Nel 1945 si comincia ad applicare l’espressione ad alcuni partiti italiani, troppo diversi per stare insieme eppure eccoli lì a braccetto, come fa notare la rivista “Domani” dell’epoca. Nel 1970 per la rivista “L’Est” gli strani compagni di letto sono le minoranze etniche della Russia; “Panorama” nel 1982 considera tali gli ebrei e gli hippies visti nel film Lasciami baciare la farfalla di Hy Averback; riviste come “Italia Contemporanea”, “Mondoperaio”, “L’Europeo” e “L’Espresso” usano sempre più la frase in modo politico, citando sempre la seconda parte (“strani compagni di letto”) e mai la prima (“le avversità creano”).
Con l’arrivo in Italia nel 1965 del film Strani compagni di letto (Strange playfellows), commedia romantica con Rock Hudson e Gina Lollobrigida, la frase è amplificata in ogni dove ed entra di prepotenza nel vocabolario italiano, troppo spesso dimenticandosi l’origine shakespeariana.

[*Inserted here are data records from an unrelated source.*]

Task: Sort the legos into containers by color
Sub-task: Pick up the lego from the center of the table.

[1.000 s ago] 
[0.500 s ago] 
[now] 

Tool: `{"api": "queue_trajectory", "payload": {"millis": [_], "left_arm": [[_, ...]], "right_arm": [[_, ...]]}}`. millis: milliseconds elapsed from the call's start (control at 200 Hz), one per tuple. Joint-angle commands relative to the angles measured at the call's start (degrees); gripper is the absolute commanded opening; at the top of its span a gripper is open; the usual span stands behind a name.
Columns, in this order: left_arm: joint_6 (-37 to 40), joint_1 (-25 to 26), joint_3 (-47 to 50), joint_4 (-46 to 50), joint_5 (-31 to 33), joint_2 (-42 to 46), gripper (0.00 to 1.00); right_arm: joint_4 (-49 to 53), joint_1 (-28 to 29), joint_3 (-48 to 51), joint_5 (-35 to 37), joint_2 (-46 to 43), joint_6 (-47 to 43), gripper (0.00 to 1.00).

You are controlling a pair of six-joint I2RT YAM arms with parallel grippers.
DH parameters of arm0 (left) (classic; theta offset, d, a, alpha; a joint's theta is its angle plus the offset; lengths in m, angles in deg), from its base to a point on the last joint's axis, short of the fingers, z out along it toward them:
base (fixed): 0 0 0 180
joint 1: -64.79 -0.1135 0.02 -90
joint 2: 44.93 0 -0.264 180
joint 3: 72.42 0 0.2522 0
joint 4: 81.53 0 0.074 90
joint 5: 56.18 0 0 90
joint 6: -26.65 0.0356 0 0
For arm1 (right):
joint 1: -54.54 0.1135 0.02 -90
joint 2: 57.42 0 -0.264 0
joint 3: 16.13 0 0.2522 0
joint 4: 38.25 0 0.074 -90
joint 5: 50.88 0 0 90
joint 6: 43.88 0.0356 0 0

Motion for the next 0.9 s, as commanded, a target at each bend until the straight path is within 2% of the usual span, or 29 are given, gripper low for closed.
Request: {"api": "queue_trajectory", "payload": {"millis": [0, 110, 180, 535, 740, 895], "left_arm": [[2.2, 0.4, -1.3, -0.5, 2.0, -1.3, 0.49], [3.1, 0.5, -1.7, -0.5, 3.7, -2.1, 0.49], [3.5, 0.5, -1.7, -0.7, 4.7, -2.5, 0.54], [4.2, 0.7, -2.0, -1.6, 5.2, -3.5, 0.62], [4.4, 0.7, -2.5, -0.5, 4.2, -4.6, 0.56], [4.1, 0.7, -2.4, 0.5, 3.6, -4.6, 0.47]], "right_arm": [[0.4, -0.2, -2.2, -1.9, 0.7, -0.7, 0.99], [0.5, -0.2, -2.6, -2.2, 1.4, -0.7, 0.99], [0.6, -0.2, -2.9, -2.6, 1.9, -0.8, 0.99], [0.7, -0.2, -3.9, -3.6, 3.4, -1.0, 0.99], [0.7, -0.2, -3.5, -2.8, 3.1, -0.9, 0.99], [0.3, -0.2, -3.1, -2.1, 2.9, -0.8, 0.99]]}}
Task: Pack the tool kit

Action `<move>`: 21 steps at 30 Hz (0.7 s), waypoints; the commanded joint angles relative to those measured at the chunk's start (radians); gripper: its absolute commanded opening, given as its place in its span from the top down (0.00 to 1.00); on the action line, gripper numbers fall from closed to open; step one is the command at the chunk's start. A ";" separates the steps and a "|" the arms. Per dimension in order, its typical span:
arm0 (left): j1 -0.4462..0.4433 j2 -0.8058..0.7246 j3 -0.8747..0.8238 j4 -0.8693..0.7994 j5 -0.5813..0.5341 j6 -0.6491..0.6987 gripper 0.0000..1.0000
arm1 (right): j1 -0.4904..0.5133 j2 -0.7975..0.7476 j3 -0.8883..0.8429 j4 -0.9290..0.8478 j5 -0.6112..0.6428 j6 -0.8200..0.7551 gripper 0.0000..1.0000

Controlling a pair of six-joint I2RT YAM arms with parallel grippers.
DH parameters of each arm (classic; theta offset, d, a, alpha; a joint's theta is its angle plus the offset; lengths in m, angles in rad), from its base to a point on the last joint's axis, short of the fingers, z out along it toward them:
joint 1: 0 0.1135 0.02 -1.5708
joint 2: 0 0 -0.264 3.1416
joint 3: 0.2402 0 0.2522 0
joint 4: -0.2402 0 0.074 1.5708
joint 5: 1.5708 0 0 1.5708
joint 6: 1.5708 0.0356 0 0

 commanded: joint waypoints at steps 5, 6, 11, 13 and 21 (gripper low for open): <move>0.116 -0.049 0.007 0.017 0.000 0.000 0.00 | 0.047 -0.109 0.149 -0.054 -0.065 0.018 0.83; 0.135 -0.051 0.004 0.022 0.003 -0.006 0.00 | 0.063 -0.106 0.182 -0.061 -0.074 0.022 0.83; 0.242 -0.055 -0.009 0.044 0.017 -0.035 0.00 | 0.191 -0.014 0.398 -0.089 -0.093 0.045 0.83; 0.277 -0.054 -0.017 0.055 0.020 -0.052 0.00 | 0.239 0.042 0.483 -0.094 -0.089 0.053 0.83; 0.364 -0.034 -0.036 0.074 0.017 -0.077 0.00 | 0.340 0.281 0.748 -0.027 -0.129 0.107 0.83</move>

Sarà stato un comico populista quel Gifford, che nell’Ottocento osò paragonare la politica alla sventura? Possiamo tacciare di antipolitica tutti quelli che - anche inconsciamente - in due secoli hanno preso le avversità della vita che intendeva Shakespeare e le hanno trasformate in politica? Possiamo eccome... ma solo se costretti dal nostro “strano compagno di letto”.